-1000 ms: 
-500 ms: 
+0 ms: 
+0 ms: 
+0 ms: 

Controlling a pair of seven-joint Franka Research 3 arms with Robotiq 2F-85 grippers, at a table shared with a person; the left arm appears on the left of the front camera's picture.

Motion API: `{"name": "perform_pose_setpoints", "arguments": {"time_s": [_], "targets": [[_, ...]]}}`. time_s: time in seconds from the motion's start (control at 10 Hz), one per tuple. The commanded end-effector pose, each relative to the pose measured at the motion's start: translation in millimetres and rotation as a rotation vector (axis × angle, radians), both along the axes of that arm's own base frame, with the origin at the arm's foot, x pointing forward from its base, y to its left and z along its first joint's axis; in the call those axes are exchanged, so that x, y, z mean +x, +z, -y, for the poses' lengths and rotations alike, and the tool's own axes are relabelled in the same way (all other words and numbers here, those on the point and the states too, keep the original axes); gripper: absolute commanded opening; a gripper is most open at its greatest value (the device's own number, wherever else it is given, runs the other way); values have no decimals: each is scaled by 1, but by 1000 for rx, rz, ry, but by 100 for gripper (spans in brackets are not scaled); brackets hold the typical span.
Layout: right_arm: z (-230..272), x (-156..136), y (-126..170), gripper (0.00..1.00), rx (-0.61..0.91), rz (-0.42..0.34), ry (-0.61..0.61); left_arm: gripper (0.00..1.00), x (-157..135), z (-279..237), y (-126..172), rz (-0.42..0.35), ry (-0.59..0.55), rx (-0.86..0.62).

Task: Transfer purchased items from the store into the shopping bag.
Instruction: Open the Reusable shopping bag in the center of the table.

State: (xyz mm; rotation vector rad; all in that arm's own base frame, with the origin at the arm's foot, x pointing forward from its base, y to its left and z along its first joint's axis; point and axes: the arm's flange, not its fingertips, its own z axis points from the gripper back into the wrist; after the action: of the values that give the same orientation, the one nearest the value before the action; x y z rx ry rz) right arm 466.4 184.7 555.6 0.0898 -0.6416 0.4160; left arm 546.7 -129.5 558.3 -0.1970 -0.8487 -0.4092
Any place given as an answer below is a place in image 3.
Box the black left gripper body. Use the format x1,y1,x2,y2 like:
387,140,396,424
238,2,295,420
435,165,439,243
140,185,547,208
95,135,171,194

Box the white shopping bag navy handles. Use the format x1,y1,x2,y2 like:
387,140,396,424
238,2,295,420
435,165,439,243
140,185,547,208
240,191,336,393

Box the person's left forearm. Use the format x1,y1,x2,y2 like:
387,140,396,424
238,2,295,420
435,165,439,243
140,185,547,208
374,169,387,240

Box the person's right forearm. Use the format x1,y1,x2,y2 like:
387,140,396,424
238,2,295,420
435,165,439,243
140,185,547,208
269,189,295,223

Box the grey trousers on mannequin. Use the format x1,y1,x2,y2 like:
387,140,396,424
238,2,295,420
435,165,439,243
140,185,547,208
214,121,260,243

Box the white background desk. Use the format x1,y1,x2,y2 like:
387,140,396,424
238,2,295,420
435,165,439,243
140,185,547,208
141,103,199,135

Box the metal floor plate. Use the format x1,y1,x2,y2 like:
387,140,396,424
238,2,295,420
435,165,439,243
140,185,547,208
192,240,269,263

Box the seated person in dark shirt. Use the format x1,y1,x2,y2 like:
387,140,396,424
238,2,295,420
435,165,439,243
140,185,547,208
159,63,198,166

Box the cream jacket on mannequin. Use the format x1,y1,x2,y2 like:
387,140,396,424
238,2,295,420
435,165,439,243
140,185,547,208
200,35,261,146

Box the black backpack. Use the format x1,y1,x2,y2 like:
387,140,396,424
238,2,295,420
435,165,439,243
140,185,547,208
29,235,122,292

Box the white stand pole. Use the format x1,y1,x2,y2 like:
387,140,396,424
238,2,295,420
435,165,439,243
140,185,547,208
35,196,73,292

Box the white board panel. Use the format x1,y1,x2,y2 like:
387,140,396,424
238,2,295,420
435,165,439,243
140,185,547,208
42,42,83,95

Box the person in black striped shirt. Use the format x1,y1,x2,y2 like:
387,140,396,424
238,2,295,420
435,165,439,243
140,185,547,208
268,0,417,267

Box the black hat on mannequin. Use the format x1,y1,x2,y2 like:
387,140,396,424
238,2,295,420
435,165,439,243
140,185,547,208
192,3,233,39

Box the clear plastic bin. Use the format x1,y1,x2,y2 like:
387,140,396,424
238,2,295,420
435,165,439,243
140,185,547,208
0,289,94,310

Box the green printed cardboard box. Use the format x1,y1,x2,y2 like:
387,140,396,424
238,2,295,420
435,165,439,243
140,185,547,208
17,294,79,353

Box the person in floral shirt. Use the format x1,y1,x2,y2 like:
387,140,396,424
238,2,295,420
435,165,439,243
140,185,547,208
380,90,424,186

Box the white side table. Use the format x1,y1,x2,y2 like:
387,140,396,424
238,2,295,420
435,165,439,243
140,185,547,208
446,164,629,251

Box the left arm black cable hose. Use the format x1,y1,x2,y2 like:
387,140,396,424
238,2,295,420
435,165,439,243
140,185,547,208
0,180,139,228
---
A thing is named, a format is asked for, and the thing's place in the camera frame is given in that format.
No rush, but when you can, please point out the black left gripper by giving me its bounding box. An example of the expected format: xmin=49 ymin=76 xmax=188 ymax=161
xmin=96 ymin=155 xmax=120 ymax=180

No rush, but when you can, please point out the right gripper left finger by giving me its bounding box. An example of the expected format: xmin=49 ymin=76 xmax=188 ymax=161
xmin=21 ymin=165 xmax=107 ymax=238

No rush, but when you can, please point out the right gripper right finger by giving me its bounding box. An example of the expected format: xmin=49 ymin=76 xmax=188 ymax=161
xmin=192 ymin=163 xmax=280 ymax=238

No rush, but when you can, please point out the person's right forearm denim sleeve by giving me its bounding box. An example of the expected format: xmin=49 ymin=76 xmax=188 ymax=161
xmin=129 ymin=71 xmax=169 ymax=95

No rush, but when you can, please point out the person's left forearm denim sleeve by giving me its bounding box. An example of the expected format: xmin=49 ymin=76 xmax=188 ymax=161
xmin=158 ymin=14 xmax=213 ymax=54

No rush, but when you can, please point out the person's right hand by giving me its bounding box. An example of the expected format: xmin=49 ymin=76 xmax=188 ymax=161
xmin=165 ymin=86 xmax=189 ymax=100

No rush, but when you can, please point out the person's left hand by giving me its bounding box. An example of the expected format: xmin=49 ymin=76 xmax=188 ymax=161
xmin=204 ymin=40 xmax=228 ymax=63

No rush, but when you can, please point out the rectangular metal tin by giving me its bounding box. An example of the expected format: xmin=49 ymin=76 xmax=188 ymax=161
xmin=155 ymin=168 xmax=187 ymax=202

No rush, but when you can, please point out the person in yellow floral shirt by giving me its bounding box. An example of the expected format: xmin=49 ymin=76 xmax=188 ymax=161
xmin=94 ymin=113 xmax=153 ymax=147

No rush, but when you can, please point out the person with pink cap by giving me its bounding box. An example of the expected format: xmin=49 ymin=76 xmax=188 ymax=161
...
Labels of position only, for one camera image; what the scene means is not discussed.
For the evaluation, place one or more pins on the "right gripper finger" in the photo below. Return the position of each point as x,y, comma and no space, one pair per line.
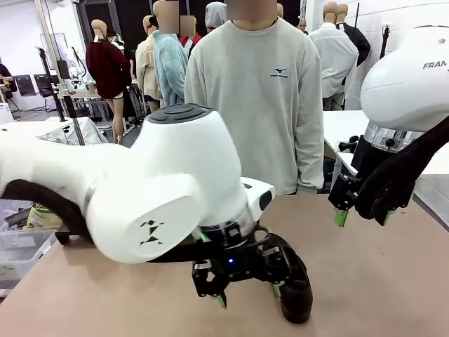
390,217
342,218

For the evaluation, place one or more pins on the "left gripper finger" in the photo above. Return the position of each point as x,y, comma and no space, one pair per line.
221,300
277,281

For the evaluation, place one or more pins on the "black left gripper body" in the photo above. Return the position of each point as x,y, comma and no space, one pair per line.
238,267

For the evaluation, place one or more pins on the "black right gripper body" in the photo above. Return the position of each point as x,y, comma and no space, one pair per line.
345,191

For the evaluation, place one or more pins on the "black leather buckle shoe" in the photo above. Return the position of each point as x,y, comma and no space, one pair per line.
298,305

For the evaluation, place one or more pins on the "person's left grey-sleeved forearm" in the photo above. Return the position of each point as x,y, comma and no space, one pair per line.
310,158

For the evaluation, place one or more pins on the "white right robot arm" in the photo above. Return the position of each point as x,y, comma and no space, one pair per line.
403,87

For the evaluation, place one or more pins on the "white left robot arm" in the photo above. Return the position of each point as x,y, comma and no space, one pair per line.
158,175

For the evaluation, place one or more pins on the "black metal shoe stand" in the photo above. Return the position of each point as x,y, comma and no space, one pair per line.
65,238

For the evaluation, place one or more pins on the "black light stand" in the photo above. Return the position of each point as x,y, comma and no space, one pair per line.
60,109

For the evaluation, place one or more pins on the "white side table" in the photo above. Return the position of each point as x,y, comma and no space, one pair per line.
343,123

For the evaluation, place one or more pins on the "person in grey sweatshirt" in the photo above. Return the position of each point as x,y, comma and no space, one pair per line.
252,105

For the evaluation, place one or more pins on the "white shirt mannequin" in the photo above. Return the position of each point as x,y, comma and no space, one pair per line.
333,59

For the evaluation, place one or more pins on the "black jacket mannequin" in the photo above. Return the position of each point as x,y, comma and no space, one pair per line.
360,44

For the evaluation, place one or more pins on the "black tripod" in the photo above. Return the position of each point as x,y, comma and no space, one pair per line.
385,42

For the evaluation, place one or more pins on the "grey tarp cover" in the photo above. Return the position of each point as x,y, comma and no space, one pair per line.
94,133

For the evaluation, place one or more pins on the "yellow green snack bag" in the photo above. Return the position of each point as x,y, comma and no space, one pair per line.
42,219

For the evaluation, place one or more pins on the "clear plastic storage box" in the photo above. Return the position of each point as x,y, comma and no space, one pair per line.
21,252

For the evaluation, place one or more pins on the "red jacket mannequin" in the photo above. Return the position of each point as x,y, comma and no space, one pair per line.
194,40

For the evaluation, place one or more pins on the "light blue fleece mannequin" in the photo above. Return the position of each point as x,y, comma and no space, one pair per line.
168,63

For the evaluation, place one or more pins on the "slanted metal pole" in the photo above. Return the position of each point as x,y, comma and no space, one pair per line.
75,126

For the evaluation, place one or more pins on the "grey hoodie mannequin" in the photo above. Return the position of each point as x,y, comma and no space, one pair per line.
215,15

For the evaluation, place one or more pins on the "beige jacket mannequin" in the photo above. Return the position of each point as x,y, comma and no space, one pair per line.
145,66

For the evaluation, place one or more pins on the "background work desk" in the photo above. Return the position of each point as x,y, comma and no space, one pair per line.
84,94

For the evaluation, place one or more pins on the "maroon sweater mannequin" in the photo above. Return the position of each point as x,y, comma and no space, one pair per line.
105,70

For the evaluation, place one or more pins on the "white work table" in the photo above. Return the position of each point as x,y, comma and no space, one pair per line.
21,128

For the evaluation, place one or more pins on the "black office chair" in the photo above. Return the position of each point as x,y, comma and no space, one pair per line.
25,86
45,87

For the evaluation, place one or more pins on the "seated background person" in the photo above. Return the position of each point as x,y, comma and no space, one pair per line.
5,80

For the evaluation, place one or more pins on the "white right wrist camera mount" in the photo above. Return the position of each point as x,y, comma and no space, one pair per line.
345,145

▸ TASK PROMPT: Every line in the material above that has the word "given" should be copied.

▸ RESULT FOR THIS EXERCISE:
Motion API: `{"name": "perform_pose_setpoints", "arguments": {"time_s": [_], "targets": [[_, ...]]}}`. time_s: time in seconds from the motion's start (control at 10 Hz), one per tuple. The commanded end-effector pose, each relative to the pose measured at the motion's start: translation in millimetres and rotation as a rotation vector (axis × angle, radians), both along the axes of that arm's own base frame, with the origin at the arm's foot, x pointing forward from its base, y to its left and z along its first joint's axis; in the call those axes are exchanged, so that x, y, z mean +x, +z, -y, for the poses' lengths and rotations alike, and the tool's own axes are relabelled in the same way (all other words and numbers here, those on the point and the states too, keep the original axes); gripper: absolute commanded opening; a gripper is most open at its greatest value (the device's own number, wherever else it is given, runs the other way); values have no decimals: each is scaled by 1, but by 1000 for rx, rz, ry, but by 100 for gripper (spans in brackets are not scaled); brackets hold the typical span.
Any place given as an answer below is a place in image 3.
A thing is named, a format is asked for, and the thing's place in the camera frame is given in that format.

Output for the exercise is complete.